EXERCISE DETAILS -
For every record below, write out an exact copy.

(Data extracted from a collection)
* * * *
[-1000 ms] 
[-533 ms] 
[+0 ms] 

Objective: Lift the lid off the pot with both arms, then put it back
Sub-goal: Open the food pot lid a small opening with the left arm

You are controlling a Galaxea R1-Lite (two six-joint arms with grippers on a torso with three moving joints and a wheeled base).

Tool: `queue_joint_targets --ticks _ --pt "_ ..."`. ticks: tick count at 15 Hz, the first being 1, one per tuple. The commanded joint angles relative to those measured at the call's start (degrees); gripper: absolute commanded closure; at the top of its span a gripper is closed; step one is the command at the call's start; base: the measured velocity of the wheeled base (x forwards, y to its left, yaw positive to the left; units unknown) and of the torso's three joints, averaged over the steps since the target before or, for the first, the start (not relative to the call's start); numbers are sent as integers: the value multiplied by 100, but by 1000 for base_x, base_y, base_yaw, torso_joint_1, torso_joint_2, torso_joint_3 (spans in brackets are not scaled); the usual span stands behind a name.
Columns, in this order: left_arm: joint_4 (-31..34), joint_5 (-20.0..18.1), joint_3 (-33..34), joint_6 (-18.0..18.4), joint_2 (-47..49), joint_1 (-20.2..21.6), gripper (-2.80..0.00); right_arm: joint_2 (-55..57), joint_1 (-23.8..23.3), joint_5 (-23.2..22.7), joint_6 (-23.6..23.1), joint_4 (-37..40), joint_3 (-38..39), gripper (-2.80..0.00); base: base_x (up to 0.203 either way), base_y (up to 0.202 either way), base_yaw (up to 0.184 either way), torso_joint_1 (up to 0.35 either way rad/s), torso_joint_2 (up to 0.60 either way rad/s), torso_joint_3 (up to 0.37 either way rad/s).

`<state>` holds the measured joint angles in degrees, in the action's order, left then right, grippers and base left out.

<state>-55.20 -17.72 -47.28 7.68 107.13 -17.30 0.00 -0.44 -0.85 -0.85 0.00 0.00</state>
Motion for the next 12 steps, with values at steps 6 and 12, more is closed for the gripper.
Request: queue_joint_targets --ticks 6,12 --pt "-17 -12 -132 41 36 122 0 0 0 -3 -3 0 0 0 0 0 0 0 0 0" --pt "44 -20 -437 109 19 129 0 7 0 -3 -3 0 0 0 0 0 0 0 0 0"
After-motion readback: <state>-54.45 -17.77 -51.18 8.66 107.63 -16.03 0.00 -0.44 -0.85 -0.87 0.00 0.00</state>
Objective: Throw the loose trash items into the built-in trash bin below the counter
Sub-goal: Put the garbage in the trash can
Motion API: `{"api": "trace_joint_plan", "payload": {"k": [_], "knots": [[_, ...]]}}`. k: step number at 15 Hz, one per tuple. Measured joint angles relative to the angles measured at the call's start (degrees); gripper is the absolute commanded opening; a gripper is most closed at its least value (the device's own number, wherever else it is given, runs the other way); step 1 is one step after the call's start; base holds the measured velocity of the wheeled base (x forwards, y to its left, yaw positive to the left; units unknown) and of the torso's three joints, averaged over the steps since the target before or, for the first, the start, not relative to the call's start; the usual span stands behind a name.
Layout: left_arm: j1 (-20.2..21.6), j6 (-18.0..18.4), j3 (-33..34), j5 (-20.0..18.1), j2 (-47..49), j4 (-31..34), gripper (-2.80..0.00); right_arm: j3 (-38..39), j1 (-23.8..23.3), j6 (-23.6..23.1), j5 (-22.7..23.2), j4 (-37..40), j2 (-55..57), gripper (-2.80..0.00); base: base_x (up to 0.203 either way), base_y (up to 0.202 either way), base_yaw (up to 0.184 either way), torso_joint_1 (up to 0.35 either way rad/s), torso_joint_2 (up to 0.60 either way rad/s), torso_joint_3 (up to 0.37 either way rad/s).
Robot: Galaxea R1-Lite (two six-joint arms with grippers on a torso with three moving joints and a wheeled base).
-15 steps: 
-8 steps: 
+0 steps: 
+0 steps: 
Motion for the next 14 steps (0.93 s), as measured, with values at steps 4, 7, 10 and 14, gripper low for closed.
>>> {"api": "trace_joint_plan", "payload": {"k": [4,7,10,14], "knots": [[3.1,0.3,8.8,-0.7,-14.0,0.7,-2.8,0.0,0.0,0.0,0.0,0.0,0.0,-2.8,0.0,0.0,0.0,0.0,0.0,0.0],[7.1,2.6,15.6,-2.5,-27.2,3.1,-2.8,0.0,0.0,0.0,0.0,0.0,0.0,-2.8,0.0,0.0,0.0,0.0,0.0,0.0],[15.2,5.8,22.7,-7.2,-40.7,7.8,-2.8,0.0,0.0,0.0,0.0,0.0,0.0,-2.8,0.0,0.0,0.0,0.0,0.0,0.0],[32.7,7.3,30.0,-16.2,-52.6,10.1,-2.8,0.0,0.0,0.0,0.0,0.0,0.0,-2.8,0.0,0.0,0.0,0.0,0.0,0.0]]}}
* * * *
RESULT OF THE TASK -
[-1000 ms] 
[-533 ms] 
[+0 ms] 

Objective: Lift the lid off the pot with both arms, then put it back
Sub-goal: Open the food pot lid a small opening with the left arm

You are controlling a Galaxea R1-Lite (two six-joint arms with grippers on a torso with three moving joints and a wheeled base).

Tool: `queue_joint_targets --ticks _ --pt "_ ..."`. ticks: tick count at 15 Hz, the first being 1, one per tuple. The commanded joint angles relative to those measured at the call's start (degrees); gripper: absolute commanded closure; at the top of its span a gripper is closed; step one is the command at the call's start; base: the measured velocity of the wheeled base (x forwards, y to its left, yaw positive to the left; units unknown) and of the torso's three joints, averaged over the steps since the target before or, for the first, the start (not relative to the call's start); numbers are sent as integers: the value multiplied by 100, but by 1000 for base_x, base_y, base_yaw, torso_joint_1, torso_joint_2, torso_joint_3 (spans in brackets are not scaled); the usual span stands behind a name.
Columns, in this order: left_arm: joint_4 (-31..34), joint_5 (-20.0..18.1), joint_3 (-33..34), joint_6 (-18.0..18.4), joint_2 (-47..49), joint_1 (-20.2..21.6), gripper (-2.80..0.00); right_arm: joint_2 (-55..57), joint_1 (-23.8..23.3), joint_5 (-23.2..22.7), joint_6 (-23.6..23.1), joint_4 (-37..40), joint_3 (-38..39), gripper (-2.80..0.00); base: base_x (up to 0.203 either way), base_y (up to 0.202 either way), base_yaw (up to 0.184 either way), torso_joint_1 (up to 0.35 either way rad/s), torso_joint_2 (up to 0.60 either way rad/s), torso_joint_3 (up to 0.37 either way rad/s).

`<state>` holds the measured joint angles in degrees, in the action's order, left then right, grippers and base left out.

<state>-55.20 -17.72 -47.28 7.68 107.13 -17.30 0.00 -0.44 -0.85 -0.85 0.00 0.00</state>
Motion for the next 12 steps, with values at steps 6 and 12, more is closed for the gripper.
Request: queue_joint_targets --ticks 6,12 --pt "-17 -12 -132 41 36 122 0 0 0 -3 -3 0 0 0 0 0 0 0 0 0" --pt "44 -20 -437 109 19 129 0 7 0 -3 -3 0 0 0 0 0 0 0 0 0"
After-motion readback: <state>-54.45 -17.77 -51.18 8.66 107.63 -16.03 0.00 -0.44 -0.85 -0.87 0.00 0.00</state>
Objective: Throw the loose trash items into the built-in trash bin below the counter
Sub-goal: Put the garbage in the trash can
Motion API: `{"api": "trace_joint_plan", "payload": {"k": [_], "knots": [[_, ...]]}}`. k: step number at 15 Hz, one per tuple. Measured joint angles relative to the angles measured at the call's start (degrees); gripper is the absolute commanded opening; a gripper is most closed at its least value (the device's own number, wherever else it is given, runs the other way); step 1 is one step after the call's start; base holds the measured velocity of the wheeled base (x forwards, y to its left, yaw positive to the left; units unknown) and of the torso's three joints, averaged over the steps since the target before or, for the first, the start, not relative to the call's start; the usual span stands behind a name.
Layout: left_arm: j1 (-20.2..21.6), j6 (-18.0..18.4), j3 (-33..34), j5 (-20.0..18.1), j2 (-47..49), j4 (-31..34), gripper (-2.80..0.00); right_arm: j3 (-38..39), j1 (-23.8..23.3), j6 (-23.6..23.1), j5 (-22.7..23.2), j4 (-37..40), j2 (-55..57), gripper (-2.80..0.00); base: base_x (up to 0.203 either way), base_y (up to 0.202 either way), base_yaw (up to 0.184 either way), torso_joint_1 (up to 0.35 either way rad/s), torso_joint_2 (up to 0.60 either way rad/s), torso_joint_3 (up to 0.37 either way rad/s).
Robot: Galaxea R1-Lite (two six-joint arms with grippers on a torso with three moving joints and a wheeled base).
-15 steps: 
-8 steps: 
+0 steps: 
+0 steps: 
Motion for the next 14 steps (0.93 s), as measured, with values at steps 4, 7, 10 and 14, gripper low for closed.
>>> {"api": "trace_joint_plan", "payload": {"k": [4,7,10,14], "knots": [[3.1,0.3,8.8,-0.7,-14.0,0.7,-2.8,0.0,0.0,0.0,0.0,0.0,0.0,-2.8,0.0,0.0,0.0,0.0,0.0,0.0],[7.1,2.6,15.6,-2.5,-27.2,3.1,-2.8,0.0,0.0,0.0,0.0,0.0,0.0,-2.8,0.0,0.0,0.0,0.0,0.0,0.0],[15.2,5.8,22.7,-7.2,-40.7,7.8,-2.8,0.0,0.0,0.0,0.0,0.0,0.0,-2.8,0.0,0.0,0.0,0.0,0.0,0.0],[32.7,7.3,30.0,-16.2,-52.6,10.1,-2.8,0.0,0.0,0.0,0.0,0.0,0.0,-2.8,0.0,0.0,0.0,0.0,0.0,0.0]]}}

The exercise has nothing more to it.